◆ Your instructions
For this exercise, repeat the records below exactly and omit every picture.

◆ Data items
********************
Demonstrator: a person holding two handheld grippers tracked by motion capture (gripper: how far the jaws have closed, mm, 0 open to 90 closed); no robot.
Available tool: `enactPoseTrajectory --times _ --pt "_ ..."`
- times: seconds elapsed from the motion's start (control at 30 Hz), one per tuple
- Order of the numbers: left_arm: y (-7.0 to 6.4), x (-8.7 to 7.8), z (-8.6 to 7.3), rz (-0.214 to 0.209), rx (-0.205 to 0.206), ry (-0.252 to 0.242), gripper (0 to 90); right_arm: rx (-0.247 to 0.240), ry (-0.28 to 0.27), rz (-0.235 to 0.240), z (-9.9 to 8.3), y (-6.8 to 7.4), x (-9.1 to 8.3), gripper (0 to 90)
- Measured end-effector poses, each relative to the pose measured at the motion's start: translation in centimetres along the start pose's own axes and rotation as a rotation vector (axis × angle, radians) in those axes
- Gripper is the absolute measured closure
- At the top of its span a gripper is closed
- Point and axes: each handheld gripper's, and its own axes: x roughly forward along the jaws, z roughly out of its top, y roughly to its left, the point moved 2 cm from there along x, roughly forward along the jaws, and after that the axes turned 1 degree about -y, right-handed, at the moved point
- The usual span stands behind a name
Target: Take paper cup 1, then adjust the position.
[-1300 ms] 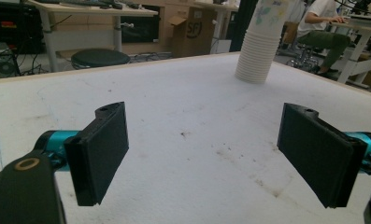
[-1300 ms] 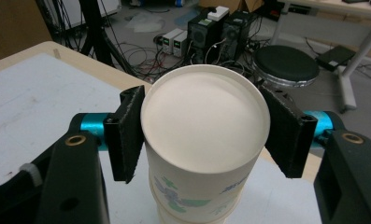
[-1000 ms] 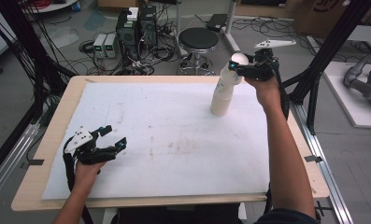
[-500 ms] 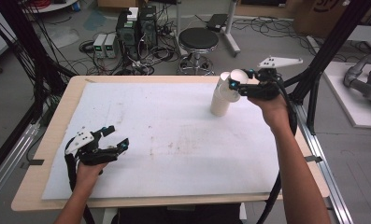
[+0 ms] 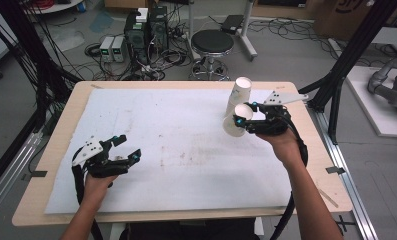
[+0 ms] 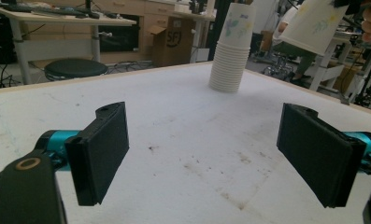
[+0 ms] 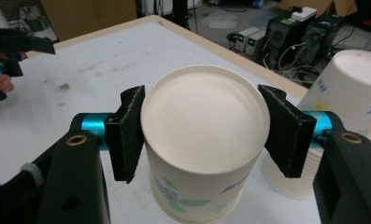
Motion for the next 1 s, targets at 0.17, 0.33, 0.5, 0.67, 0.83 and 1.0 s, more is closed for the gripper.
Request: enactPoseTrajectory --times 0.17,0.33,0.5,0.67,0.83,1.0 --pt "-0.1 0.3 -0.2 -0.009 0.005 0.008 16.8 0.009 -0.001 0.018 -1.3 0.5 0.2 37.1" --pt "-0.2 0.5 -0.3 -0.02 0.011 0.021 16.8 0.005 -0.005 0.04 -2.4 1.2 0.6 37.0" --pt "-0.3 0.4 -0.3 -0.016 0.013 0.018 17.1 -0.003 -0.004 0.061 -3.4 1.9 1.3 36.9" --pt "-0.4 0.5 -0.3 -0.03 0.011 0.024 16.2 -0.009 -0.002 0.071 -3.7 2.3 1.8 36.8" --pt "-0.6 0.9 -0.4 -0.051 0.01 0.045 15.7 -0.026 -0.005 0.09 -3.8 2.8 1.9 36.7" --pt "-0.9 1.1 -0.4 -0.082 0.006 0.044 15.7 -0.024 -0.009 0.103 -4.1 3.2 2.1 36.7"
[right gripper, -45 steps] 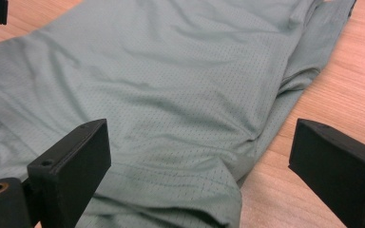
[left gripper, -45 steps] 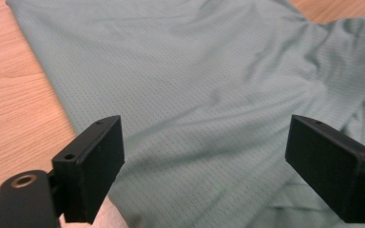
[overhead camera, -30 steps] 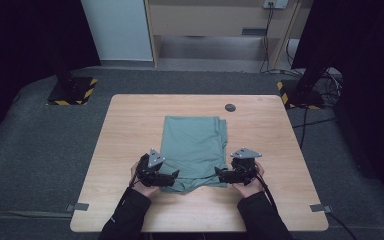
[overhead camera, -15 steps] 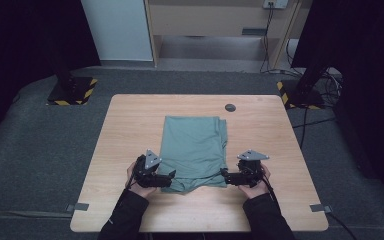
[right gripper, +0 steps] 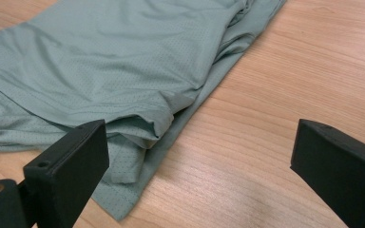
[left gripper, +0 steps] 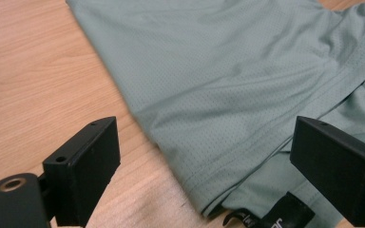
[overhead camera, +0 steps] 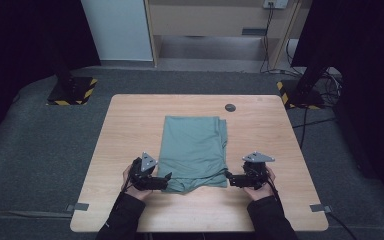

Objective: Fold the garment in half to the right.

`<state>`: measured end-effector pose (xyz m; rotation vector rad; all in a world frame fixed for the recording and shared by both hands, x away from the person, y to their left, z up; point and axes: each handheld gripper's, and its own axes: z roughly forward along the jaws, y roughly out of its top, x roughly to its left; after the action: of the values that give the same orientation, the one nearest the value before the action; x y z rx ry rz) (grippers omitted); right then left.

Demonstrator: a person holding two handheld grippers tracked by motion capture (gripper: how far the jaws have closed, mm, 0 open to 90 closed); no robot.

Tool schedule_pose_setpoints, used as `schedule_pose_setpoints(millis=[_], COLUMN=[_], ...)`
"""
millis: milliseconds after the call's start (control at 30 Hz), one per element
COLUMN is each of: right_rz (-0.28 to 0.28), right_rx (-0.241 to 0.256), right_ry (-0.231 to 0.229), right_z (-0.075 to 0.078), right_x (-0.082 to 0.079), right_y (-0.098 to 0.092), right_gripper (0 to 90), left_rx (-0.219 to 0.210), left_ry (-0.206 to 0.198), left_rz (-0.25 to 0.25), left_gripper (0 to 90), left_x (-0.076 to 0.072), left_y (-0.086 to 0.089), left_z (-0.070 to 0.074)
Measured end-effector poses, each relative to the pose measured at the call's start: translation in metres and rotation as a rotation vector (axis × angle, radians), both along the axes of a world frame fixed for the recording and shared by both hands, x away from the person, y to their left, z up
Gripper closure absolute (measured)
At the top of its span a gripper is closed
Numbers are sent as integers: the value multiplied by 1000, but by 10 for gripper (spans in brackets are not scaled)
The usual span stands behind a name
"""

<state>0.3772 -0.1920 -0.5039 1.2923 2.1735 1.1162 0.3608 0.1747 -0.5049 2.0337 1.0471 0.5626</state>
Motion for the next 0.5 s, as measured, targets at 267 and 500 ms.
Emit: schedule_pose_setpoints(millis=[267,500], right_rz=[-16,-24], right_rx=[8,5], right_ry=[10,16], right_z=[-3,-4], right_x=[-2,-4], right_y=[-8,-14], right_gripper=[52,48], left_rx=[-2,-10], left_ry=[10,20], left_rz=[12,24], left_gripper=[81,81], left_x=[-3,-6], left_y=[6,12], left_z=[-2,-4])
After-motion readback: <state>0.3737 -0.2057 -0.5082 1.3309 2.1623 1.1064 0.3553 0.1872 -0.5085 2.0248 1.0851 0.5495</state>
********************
◆ Written reply
Demonstrator: a person holding two handheld grippers tracked by motion capture (gripper: how far the jaws have closed, mm, 0 open to 90 closed); no robot.
Available tool: `enactPoseTrajectory --times _ --pt "_ ..."`
- times: seconds elapsed from the motion's start (control at 30 Hz), one per tuple
- Order of the numbers: left_arm: y (-7.0 to 6.4), x (-8.7 to 7.8), z (-8.6 to 7.3), rz (-0.214 to 0.209), rx (-0.205 to 0.206), ry (-0.252 to 0.242), gripper (0 to 90); right_arm: rx (-0.247 to 0.240), ry (-0.28 to 0.27), rz (-0.235 to 0.240), z (-9.9 to 8.3), y (-6.8 to 7.4), x (-9.1 to 8.3), gripper (0 to 90)
- Measured end-effector poses, each relative to the pose measured at the motion's start: translation in centimetres along the start pose's own axes and rotation as a rotation vector (axis × angle, radians) in those axes
- Gripper is the absolute measured closure
- At the top of its span a gripper is closed
- Point and axes: each handheld gripper's, and its own axes: x roughly forward along the jaws, z roughly out of its top, y roughly to its left, the point moved 2 cm from there along x, roughly forward along the jaws, and after that the axes turned 1 degree about -y, right-handed, at the moved point
- The usual span stands behind a name
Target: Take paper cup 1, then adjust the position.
[-1300 ms] 
[-1300 ms] 
[-1000 ms] 
[-500 ms] 
[+0 ms] 
[+0 ms] 
[+0 ms] 
Motion for the next 1 s, targets at 0.17, 0.33, 0.5, 0.67, 0.83 and 1.0 s, more is closed for the gripper.
Request: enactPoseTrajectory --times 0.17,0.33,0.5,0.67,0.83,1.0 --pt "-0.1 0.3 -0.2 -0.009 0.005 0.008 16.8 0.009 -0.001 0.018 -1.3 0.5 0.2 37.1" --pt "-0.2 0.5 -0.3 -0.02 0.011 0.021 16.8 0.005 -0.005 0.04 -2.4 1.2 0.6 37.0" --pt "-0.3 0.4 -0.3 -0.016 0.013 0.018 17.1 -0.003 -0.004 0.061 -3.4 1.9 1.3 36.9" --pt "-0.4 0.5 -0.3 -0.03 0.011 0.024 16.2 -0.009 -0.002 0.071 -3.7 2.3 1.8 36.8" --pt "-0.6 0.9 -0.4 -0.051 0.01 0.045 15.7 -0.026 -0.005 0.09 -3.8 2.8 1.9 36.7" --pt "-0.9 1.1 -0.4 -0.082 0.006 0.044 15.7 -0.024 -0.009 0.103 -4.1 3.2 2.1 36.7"
[right gripper, -45 steps] 
[left gripper, -45 steps] 
[overhead camera, -30 steps] 
[overhead camera, -15 steps] 
[right gripper, +0 steps] 
[left gripper, +0 steps] 
[overhead camera, +0 steps] 

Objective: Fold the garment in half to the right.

`<state>`: measured end-effector pose (xyz m; rotation vector rad; all in a world frame fixed for the recording and shared by both hands, x away from the person, y to their left, z up; point and axes: each handheld gripper's, and its own axes: z roughly forward along the jaws, y roughly out of its top, x roughly to its left; after the action: of the values that give the same orientation, the one nearest the value before the action; x y z rx ry rz) (grippers omitted); right then left.

Demonstrator: a person holding two handheld grippers tracked by motion capture (gripper: how far the jaws have closed, mm, 0 open to 90 closed); no robot.

Tool schedule_pose_setpoints, used as `schedule_pose_setpoints(millis=[_], COLUMN=[_], ...)`
"""
millis: milliseconds after the call's start (control at 30 Hz), one per element
COLUMN is each of: right_rz (-0.28 to 0.28), right_rx (-0.241 to 0.256), right_ry (-0.231 to 0.229), right_z (-0.075 to 0.078), right_x (-0.082 to 0.079), right_y (-0.098 to 0.092), right_gripper (0 to 90), left_rx (-0.219 to 0.210), left_ry (-0.206 to 0.198), left_rz (-0.25 to 0.25), left_gripper (0 to 90), left_x (-0.076 to 0.072), left_y (-0.086 to 0.089), left_z (-0.070 to 0.074)
Measured end-effector poses, each relative to the pose measured at the call's start: translation in metres and rotation as a rotation vector (axis × angle, radians), both along the axes of a world frame fixed for the recording and shared by both hands, x away from the person, y to their left, z up
Gripper closure absolute (measured)
At the top of its span a gripper is closed
Numbers are sent as integers: the value multiplied by 1000, but by 10 for gripper (spans in brackets are not scaled)
The usual span stands behind a name
"""

<state>0.3772 -0.1920 -0.5039 1.2923 2.1735 1.1162 0.3608 0.1747 -0.5049 2.0337 1.0471 0.5626</state>
Motion for the next 0.5 s, as measured, targets at 267 and 500 ms.
Emit: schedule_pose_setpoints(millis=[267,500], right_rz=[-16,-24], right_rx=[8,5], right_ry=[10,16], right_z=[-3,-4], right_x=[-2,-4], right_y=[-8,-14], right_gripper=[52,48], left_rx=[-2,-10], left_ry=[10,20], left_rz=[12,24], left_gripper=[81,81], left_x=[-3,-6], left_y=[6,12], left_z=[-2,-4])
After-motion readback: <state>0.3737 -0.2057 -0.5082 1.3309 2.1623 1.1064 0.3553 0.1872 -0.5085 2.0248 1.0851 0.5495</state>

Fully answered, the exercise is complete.